═══ INPUT MATERIAL ═══

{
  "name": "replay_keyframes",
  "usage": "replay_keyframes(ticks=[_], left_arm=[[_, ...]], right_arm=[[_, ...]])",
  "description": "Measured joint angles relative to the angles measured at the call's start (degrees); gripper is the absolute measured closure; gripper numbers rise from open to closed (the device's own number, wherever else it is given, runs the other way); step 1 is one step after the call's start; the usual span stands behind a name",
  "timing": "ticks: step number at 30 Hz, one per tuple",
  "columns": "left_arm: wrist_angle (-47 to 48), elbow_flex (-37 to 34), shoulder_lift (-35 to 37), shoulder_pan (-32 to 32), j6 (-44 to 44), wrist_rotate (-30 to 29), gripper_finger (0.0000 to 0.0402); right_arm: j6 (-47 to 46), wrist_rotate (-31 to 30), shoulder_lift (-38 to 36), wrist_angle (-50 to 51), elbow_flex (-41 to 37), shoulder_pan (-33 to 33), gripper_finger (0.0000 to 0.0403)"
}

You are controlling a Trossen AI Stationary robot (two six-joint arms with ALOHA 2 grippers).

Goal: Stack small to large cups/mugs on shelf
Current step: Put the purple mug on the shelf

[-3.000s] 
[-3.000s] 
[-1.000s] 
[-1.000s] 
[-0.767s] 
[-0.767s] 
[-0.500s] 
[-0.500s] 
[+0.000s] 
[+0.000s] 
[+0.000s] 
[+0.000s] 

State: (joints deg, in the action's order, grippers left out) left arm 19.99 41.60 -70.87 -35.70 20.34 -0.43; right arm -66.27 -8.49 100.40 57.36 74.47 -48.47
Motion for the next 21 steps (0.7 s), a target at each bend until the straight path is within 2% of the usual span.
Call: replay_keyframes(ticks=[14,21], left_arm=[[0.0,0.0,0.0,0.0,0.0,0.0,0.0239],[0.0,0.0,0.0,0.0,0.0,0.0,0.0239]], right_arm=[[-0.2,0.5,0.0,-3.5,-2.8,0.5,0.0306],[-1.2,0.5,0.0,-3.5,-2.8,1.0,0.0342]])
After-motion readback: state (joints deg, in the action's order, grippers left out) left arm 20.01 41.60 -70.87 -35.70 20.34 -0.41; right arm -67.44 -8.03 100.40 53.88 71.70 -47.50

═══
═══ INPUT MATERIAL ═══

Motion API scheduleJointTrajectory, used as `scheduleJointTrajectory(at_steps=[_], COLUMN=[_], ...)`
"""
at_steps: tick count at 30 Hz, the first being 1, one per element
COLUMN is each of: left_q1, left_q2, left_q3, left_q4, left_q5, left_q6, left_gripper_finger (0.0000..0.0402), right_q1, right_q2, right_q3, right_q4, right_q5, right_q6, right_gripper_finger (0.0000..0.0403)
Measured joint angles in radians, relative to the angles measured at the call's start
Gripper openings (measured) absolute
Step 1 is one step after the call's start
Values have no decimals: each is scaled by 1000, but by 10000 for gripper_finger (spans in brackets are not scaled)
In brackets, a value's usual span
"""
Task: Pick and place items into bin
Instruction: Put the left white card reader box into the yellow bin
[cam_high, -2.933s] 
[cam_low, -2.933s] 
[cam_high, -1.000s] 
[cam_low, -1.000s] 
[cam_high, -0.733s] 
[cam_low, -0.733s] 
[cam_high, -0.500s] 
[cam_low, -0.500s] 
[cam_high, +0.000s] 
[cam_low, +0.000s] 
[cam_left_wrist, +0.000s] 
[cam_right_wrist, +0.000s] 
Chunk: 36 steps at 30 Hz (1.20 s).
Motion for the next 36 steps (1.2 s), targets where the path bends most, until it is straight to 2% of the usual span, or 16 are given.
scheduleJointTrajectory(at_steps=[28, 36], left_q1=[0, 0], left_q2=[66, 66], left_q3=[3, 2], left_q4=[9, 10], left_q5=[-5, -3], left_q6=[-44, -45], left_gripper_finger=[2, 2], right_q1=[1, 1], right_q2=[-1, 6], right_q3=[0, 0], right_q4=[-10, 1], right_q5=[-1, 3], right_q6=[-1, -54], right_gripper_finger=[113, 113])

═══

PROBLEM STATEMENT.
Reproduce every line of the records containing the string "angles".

TASK RESULT.
  "description": "Measured joint angles relative to the angles measured at the call's start (degrees); gripper is the absolute measured closure; gripper numbers rise from open to closed (the device's own number, wherever else it is given, runs the other way); step 1 is one step after the call's start; the usual span stands behind a name",
Measured joint angles in radians, relative to the angles measured at the call's start

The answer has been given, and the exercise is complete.